Many of my students would like to take notes on what I tell them, and memorize it all. I tell them that math isn't like that. The idea is to prove to yourself that things make sense.

Sometimes I talk about how growing up with a lawyer for a dad made arguing (usually amicable) one of our family sports, and how that helped me be good at math, because I question everything. Other times I suggest that it's a good idea to question authority. I tell them not to believe me, because I make mistakes. "How do you know that's true?" I ask.

Today I'm asking that about what happened on 9/11. I don't know what happened. I've watched the videos Nilo de Roock linked to a few days ago. I've followed some links he sent me, and read about the 3rd tower that's seldom mentioned and about Paul Wellstone's death.

On Friday a public health advocate was being interviewed on KPFA (podcast). She talked about how the government said the air nearby was fine just days later, when they couldn't yet know, and how people with cancers from the air pollutants are not getting help. She said she wasn't a 'conspiracy theorist', and that she's not the kind of person to suggest people lose all hope and feel powerless. I worry about the phrase 'conspiracy theorist'. Is anyone who doubts the official story a 'conspiracy theorist'? Why? I'm trying to be logical about this. I don't want to lose hope, but I sure want to try to figure out what's true.

Here's a television news archive, from a more mainstream source. The videos I watched from the first link above talked about how there was no reason for the buildings in the background to look so nondescript. It was a sunny day, and it makes no sense for there to be so little detail in the videos. (The hypothesis is that much of the news footage was faked.) Is that true? You may not see the details from the first videos in the official news archives, but you can make the comparisons they suggest, between 9/11 scenes of the Manhattan skyline and other videos of the same skyline.
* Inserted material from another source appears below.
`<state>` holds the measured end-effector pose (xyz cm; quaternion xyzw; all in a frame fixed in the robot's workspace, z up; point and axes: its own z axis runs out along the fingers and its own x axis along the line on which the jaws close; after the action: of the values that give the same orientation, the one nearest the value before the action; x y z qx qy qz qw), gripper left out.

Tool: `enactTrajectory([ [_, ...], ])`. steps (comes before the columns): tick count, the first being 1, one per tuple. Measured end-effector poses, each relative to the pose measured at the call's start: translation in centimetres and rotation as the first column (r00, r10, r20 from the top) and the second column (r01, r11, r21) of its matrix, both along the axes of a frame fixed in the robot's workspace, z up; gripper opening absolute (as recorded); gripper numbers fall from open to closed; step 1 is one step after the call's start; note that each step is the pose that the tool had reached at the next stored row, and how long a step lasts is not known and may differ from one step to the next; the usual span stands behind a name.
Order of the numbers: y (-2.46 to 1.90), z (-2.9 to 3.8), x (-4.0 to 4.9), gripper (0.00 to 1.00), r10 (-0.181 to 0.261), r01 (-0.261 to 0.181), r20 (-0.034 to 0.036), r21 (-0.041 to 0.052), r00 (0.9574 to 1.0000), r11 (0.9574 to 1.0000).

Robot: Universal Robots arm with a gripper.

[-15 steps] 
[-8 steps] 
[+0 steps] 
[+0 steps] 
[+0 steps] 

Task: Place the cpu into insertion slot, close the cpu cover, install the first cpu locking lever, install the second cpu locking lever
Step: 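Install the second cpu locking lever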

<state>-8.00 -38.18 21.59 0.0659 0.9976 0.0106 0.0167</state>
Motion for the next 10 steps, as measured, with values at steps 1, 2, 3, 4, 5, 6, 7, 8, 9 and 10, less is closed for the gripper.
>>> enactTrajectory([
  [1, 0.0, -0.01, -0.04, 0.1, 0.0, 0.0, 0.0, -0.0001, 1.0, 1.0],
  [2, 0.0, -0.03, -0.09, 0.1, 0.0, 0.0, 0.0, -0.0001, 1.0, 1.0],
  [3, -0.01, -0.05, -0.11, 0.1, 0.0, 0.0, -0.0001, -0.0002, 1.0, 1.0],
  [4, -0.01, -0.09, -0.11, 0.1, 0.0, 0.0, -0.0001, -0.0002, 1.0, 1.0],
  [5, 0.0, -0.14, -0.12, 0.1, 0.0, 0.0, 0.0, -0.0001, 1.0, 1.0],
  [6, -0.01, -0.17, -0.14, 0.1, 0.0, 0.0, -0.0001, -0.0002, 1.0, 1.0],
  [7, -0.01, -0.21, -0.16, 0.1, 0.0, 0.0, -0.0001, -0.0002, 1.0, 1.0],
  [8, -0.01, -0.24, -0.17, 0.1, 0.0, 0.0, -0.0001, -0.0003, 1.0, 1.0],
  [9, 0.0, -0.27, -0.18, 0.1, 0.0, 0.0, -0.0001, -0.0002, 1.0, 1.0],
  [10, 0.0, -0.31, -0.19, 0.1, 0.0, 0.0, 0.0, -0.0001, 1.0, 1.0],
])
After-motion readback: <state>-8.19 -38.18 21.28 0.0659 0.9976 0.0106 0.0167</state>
Of course, those videos don't answer my dozens of questions. The biggest being, if the media was helping to show us a lie, that would put at least dozens of people (but more likely hundreds) in on some sort of conspiracy. How could that many secrets be kept?

What we do know is that about 3000 people died that day, and the world changed. It's a tragedy however it happened. And it's important to me to try to understand what really happened.